Außenminister Philippe Goffin von der MR und Flanderns Ministerpräsident Jan Jambon von der N-VA reagierten bislang noch gar nicht auf die neue Diskussion rund um den Karneval in Aalst. Als der israelische Außenminister am Donnerstag mit seinem Tweet die Sache international wieder zur Sprache brachte, hielten sich Goffin und Jambon mit Kommentaren zurück.
Stattdessen schickte die flämische Regierung ihren liberalen Innenminister Bart Somers vor. Als langjähriger Bürgermeister von Mechelen kennt er sich gut aus in Befindlichkeiten, die es zwischen unterschiedlichen Gemeinschaften geben kann. Aber auch bei ihm fiel die Bitte des israelischen Außenministers nicht auf fruchtbaren Boden.
So etwas, wie den Karneval in Aalst oder auch nur die Juden-Karikaturen zu verbieten, das könne die Obrigkeit nicht, sagte Somers am Freitagvormittag im VRT-Radio. Aber er glaube schon, dass man in Aalst mal gründlich darüber diskutieren und nachdenken sollte, was man mit den Karikaturen eigentlich erreichen wolle.
Ähnlich sieht das der Bürgermeister von Aalst, der N-VA-Politiker Christoph D'Haese. Auch er will den Karnevalisten in seiner Stadt nichts vorschreiben. "Sensibilisieren ist die eine Sache, verbieten oder zensieren ist etwas anderes", sagte er ebenfalls am Freitagvormittag bei der VRT.
D'Haese zeigt durchaus Verständnis dafür, dass die Darstellung von Juden auf einem Umzugswagen vergangenes Jahr Kritik geerntet hat. Orthodoxe Juden waren damals als geldgierig und mit langen, krummen Nasen dargestellt worden. Ein Klischee, das an die dunklen Zeiten der Nazi-Herrschaft erinnert. Aber der Bürgermeister warnt auch vor zu scharfer Kritik. "Das ist auch ein bisschen das Problem der Debatte, die jetzt geführt wird: Dass nämlich ziemlich viele Menschen jetzt Meinungen verbreiten über ein Volksfest, bei dem 80, 90 Prozent dieser Kritiker noch kein einziges Mal dabei gewesen sind. Sie begreifen nicht, worum es beim Karneval in Aalst eigentlich geht", sagt er.
Beim Karneval in Aalst gehe es nämlich darum, sich über alles lustig machen zu können, was keinem schadet. Die Menschen in Aalst seien mitnichten rassistisch oder antisemitisch. Da solle man doch selbst in die Stadt kommen, um sich davon zu überzeugen. Er habe großes Verständnis für die Betroffenheit der jüdischen Gemeinschaft, wiederholte Bürgermeister D’Haese. "Aber ich habe auch Vertrauen in den gesunden Menschenverstand der richtigen Karnevalisten", fügte er hinzu.
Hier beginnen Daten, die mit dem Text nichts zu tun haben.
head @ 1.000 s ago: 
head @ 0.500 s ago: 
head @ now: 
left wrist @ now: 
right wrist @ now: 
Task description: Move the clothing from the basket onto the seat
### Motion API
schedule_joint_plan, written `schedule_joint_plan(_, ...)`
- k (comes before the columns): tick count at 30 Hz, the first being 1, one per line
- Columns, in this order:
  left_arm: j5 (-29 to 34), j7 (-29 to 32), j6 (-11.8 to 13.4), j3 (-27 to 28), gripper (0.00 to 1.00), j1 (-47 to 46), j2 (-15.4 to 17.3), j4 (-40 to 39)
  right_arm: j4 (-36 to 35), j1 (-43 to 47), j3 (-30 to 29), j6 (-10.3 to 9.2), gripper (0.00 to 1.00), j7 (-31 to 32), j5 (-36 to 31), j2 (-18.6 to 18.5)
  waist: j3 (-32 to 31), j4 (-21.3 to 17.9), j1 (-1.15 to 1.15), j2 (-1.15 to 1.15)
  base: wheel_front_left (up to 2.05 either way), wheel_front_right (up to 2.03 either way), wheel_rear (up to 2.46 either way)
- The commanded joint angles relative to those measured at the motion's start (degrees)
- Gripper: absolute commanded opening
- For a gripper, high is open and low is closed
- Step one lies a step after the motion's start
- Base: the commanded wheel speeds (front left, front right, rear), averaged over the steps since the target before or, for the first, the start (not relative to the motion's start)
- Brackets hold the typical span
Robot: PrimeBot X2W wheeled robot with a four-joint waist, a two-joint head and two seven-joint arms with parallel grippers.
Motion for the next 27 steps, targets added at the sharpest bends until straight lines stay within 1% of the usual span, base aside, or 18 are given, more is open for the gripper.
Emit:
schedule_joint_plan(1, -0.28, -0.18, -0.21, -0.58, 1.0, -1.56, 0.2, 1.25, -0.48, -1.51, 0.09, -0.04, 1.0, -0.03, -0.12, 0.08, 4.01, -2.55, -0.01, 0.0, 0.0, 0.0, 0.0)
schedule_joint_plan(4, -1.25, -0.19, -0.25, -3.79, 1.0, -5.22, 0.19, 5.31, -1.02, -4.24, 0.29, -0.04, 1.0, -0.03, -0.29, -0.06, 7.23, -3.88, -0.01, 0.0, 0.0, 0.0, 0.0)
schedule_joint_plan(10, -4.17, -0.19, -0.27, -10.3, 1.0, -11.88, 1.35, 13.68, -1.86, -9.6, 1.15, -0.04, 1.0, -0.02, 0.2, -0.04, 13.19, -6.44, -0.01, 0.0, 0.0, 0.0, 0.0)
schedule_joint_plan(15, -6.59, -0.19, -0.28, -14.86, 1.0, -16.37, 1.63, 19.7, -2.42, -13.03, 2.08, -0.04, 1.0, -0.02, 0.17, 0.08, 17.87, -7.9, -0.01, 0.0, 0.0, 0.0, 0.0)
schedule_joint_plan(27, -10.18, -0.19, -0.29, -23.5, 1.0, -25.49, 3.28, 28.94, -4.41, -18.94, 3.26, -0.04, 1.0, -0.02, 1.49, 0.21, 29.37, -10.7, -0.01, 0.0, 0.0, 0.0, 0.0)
Bei den angesprochenen Karnevalisten kommt die Kritik an ihnen nicht wirklich gut an. Zumindest geben sie sich bislang noch unbeugsam, wollen sich mitnichten von außen vorschreiben lassen, wie sie ihre Wagen zu gestalten haben. Dirk Verleysen, Vorsitzender des Festkomitees des Aalster Karnevals, sagt zur Kritik an den Juden-Darstellungen: "Nein, wir werden da nicht nachgeben. Zugegeben: Das ist eine Grauzone. Wir bewegen uns da jetzt auf einem schmalen Grat. Das hat mit Sicherheit die moderne Welt mit sich gebracht. Aber wir werden nicht nachgeben. Wir appellieren an den gesunden Menschenverstand von allen."
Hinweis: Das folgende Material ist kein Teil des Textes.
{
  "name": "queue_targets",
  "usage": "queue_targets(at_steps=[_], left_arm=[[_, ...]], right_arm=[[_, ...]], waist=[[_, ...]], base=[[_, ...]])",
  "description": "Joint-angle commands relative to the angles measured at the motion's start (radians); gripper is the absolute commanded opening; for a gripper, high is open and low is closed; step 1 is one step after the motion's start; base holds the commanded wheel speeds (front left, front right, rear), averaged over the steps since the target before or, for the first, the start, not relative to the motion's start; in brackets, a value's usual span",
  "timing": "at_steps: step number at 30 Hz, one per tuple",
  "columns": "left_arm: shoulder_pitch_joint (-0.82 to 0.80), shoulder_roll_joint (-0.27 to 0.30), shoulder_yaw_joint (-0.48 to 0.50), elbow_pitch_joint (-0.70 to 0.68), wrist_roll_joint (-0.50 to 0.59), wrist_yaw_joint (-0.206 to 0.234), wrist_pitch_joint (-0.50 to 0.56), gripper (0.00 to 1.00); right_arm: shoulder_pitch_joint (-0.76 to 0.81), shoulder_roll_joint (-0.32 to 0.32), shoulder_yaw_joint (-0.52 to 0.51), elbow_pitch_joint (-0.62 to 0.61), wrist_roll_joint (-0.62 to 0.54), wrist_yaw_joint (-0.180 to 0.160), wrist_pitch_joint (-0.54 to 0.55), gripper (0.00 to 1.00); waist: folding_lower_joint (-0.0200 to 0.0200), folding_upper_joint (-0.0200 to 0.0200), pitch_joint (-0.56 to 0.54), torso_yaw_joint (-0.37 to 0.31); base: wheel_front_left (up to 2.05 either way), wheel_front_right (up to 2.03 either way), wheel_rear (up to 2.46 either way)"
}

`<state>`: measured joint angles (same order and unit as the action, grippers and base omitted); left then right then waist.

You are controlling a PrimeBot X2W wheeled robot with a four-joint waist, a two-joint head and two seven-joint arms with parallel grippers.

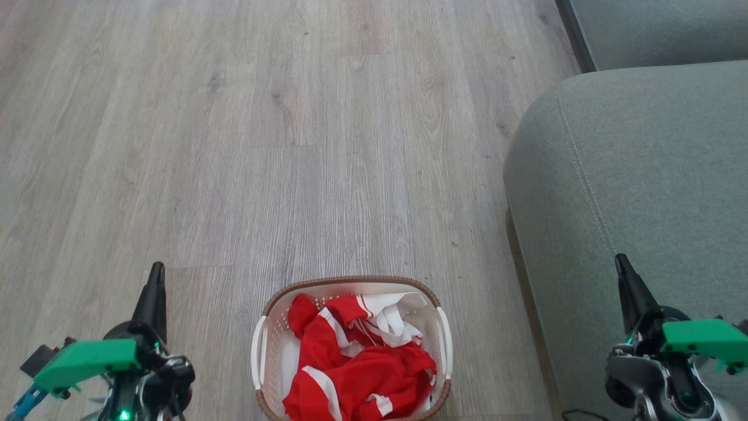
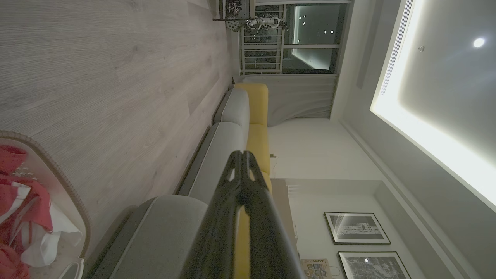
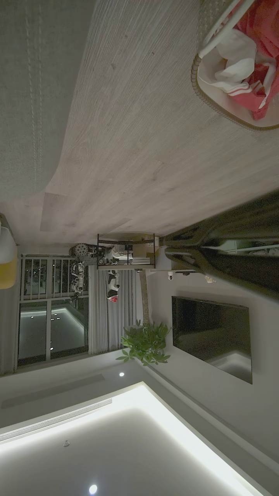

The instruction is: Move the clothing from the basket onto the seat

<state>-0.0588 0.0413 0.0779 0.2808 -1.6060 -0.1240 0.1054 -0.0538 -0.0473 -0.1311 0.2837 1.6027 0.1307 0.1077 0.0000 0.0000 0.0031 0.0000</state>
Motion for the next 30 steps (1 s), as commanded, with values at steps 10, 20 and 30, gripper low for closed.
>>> queue_targets(at_steps=[10,20,30], left_arm=[[-0.049,0.009,0.035,-0.036,-0.003,-0.007,0.007,0.00],[0.025,-0.004,-0.008,0.033,0.007,0.002,-0.014,1.00],[0.036,-0.003,-0.016,0.003,0.040,0.013,-0.041,1.00]], right_arm=[[-0.054,-0.003,0.018,-0.039,0.006,0.000,0.005,0.00],[0.016,0.002,0.020,0.042,-0.002,0.000,-0.014,1.00],[0.013,0.002,0.038,0.040,-0.025,0.000,-0.040,1.00]], waist=[[0.0000,0.0000,0.000,0.000],[0.0000,0.0000,-0.001,0.000],[0.0000,0.0000,-0.004,0.001]], base=[[0.00,0.00,0.00],[0.00,0.00,0.00],[0.00,0.00,0.00]])
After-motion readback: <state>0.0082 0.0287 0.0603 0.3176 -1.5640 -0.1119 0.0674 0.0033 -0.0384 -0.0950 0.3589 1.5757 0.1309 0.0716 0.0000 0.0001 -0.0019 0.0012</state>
Mit dieser Haltung bleibt zu befürchten, dass auch am Sonntag wieder Juden-Karikaturen mit beim Aalster Karnevalsumzug dabei sein werden - vor den Kameras von Journalistenteams aus der ganzen Welt. Was bei Innenminister Somers keine Vorfreude auf das Fest auslöst. "Ich glaube, dass das Bild, das Montag die Welt von Aalst und damit auch von Flandern haben wird, kein schönes Bild sein wird", bedauert Somers.